▸ WORK TO BE COMPLETED
Find the lines of data that contain the string "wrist", then list them.

▸ DATASET EXTRACT
* * * * *
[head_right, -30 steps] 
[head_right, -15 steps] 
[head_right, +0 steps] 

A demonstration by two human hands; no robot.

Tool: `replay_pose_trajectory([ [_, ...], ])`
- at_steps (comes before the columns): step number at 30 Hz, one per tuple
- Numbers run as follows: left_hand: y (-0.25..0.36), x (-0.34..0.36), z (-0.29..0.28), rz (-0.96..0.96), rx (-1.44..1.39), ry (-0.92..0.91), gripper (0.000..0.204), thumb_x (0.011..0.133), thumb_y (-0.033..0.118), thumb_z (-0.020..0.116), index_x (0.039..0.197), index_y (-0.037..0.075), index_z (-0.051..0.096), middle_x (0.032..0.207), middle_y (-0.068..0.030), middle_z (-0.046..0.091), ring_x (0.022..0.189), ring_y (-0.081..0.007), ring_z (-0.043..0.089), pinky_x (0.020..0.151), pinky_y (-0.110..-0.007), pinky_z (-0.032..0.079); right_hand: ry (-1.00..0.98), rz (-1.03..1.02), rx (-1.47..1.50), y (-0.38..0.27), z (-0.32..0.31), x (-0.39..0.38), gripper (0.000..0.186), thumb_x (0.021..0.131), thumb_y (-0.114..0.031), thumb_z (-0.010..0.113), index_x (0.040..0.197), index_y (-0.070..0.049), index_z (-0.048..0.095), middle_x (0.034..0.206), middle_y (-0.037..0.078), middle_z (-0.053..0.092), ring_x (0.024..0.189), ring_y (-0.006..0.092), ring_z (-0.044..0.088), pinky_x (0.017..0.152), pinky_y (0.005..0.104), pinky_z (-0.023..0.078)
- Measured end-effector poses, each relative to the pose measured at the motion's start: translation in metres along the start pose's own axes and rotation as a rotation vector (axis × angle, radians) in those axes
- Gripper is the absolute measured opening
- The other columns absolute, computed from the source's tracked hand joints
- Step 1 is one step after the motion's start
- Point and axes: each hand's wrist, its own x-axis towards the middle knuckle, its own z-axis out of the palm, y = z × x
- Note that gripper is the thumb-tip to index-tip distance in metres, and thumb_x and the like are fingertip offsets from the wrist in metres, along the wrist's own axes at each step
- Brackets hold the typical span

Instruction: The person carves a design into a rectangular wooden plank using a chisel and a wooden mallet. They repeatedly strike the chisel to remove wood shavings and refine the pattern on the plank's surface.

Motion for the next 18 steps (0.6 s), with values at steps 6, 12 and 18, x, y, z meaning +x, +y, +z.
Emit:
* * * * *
▸ RESULT OF THIS TASK
- Point and axes: each hand's wrist, its own x-axis towards the middle knuckle, its own z-axis out of the palm, y = z × x
- Note that gripper is the thumb-tip to index-tip distance in metres, and thumb_x and the like are fingertip offsets from the wrist in metres, along the wrist's own axes at each step

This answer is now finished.